AIM OF THE EXERCISE
Among the entries below, how many lines include the word "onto"? Reply with only the number.

Dataset excerpts
Start of Block

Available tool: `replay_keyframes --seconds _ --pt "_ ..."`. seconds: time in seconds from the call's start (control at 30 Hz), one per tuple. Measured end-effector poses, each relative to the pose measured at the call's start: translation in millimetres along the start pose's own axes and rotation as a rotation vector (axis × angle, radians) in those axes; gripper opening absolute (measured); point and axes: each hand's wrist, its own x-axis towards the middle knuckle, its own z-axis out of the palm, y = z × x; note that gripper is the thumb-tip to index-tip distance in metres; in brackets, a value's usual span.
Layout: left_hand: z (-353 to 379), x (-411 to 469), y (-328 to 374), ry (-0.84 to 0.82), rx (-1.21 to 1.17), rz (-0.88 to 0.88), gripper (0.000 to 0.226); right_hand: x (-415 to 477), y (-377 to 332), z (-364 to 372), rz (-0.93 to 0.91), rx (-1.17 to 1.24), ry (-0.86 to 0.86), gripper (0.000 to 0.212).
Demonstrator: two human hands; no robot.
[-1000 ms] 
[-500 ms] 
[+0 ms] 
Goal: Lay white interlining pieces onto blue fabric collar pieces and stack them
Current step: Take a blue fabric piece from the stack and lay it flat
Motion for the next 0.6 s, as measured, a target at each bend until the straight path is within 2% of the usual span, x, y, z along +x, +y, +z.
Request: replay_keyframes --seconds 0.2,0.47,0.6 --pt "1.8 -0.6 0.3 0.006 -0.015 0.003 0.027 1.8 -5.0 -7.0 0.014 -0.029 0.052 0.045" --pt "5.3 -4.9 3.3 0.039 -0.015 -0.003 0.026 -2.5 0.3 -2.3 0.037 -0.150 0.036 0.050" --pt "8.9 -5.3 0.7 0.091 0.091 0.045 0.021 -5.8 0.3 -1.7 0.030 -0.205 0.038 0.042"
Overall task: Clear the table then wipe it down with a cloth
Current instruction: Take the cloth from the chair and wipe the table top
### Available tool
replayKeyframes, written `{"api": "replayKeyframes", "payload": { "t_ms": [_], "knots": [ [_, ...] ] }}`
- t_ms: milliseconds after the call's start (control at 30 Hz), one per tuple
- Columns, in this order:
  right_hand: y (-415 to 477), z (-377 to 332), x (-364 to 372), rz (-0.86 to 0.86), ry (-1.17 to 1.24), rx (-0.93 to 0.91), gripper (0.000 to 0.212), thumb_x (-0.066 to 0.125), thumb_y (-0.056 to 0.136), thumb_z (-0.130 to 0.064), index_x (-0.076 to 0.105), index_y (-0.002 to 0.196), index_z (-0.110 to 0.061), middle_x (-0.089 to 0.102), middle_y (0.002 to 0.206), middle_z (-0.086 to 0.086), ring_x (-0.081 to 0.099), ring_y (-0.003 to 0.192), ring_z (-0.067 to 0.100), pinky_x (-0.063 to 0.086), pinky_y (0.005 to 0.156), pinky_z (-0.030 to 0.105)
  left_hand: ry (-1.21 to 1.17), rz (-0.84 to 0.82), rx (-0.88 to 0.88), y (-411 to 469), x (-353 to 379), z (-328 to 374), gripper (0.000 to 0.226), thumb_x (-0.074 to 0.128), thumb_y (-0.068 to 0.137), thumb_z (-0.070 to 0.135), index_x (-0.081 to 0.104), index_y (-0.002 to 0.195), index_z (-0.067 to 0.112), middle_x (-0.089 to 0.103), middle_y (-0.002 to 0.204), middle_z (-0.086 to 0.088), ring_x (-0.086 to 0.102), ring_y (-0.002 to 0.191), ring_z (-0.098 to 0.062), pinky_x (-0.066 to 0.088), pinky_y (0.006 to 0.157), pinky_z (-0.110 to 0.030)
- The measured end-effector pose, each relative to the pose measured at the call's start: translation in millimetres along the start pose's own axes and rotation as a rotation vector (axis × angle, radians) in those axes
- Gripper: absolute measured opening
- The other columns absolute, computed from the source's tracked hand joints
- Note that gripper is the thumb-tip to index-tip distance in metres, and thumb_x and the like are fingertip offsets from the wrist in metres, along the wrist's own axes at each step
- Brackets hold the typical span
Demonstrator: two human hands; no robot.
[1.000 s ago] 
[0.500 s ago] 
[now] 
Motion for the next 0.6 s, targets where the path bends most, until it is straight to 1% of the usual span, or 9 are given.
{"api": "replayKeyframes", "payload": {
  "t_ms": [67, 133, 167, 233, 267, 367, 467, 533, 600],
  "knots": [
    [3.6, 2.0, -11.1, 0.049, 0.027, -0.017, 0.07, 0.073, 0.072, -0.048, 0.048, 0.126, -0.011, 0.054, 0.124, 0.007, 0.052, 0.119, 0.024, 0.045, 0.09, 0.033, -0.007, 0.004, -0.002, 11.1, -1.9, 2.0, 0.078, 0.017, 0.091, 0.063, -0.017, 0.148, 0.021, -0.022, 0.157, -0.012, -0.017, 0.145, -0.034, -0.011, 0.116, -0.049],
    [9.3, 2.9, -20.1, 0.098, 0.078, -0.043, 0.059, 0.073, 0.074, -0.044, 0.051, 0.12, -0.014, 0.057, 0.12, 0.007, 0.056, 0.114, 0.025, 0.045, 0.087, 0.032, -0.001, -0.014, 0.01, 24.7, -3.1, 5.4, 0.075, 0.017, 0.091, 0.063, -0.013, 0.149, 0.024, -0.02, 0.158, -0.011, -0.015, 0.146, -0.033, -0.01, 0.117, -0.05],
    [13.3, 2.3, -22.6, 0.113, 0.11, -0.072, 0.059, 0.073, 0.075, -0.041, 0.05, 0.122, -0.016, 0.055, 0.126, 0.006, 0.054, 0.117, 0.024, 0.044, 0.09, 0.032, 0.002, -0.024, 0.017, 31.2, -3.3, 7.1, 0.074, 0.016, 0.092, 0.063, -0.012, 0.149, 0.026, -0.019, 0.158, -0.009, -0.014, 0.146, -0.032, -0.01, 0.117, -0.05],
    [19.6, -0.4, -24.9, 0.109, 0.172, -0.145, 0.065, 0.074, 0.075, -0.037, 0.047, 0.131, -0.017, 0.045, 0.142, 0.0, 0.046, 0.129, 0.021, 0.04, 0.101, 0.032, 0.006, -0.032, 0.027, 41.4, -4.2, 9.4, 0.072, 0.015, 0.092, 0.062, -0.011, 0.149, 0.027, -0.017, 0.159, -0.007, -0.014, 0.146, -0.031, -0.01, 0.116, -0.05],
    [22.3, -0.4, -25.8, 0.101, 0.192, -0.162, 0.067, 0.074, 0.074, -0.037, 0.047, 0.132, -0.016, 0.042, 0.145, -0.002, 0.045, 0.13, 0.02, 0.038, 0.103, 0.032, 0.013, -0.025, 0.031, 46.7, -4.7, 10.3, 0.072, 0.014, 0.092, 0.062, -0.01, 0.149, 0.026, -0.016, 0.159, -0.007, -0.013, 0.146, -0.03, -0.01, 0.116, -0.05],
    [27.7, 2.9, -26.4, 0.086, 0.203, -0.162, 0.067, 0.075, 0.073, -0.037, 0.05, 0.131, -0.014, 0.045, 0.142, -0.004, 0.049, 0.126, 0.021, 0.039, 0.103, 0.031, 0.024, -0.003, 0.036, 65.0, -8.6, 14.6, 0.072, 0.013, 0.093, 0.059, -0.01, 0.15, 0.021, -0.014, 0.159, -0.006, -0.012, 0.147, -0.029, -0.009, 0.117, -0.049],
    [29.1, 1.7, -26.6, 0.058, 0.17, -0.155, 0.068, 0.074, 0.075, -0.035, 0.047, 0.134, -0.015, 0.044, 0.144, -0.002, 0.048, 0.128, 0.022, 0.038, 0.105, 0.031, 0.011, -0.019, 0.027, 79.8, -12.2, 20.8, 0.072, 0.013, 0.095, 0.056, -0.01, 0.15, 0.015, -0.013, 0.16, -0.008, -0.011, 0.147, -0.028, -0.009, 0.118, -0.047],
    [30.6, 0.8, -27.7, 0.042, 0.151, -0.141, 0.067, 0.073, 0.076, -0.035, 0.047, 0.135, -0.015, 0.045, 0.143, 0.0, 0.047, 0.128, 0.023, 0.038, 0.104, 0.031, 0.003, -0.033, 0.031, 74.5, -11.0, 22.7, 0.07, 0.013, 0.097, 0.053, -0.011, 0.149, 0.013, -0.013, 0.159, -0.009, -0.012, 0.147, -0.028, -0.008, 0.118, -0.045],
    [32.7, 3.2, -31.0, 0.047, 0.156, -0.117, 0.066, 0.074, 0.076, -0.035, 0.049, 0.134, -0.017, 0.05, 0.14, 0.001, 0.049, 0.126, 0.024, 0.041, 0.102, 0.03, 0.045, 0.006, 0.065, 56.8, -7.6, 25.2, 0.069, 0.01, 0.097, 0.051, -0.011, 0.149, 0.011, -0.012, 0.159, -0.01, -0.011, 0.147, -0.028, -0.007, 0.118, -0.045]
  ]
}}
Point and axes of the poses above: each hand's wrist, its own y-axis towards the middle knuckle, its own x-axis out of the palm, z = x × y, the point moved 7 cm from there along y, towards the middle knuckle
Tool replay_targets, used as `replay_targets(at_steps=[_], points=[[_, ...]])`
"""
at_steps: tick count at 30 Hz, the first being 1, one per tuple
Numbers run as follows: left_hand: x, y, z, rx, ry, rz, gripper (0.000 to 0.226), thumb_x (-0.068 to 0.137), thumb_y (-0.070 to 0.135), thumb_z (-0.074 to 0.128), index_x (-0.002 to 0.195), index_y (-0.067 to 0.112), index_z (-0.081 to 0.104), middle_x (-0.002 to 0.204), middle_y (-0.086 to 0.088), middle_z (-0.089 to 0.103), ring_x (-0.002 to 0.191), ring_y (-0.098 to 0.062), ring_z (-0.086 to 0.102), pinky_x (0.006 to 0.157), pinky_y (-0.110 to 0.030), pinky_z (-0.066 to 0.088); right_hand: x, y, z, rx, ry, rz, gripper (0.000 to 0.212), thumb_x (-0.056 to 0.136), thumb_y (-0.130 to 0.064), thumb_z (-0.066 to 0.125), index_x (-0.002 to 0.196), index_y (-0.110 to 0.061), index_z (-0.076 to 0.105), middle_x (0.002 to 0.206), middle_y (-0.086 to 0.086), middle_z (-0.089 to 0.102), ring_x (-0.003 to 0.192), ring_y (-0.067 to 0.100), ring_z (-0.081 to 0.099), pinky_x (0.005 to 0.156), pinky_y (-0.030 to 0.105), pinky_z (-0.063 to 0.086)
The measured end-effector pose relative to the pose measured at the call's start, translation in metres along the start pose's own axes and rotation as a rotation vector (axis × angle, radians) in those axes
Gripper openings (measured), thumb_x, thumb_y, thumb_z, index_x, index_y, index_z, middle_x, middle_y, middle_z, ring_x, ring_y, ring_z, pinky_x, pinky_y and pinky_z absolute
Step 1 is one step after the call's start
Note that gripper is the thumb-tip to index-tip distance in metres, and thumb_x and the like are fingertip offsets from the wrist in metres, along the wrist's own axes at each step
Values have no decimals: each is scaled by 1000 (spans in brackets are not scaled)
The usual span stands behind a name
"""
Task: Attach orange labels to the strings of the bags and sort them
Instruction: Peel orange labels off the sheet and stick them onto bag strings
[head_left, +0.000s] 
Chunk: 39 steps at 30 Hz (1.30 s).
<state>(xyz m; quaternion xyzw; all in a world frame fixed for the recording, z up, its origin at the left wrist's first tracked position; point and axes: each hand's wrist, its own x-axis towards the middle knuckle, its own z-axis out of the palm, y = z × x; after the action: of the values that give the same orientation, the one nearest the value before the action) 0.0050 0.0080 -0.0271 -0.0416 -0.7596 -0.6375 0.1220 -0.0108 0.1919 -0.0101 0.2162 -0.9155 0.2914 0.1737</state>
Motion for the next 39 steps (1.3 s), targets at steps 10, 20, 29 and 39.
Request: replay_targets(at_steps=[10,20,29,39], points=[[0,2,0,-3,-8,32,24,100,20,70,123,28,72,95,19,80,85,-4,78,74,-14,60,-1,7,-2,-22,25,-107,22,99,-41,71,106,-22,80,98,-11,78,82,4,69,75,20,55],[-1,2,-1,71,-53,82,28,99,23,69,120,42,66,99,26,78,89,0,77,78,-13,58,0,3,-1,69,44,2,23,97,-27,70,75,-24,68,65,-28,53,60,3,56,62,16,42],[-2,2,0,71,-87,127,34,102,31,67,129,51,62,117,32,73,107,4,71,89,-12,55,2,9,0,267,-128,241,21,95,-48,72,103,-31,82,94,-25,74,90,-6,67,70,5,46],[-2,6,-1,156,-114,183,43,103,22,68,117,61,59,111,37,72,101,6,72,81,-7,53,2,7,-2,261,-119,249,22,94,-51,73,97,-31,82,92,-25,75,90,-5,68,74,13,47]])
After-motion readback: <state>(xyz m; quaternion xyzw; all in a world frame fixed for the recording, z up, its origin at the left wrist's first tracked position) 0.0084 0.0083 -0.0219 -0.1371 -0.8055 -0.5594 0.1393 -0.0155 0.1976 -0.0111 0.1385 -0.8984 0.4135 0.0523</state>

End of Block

YOUR SOLUTION
2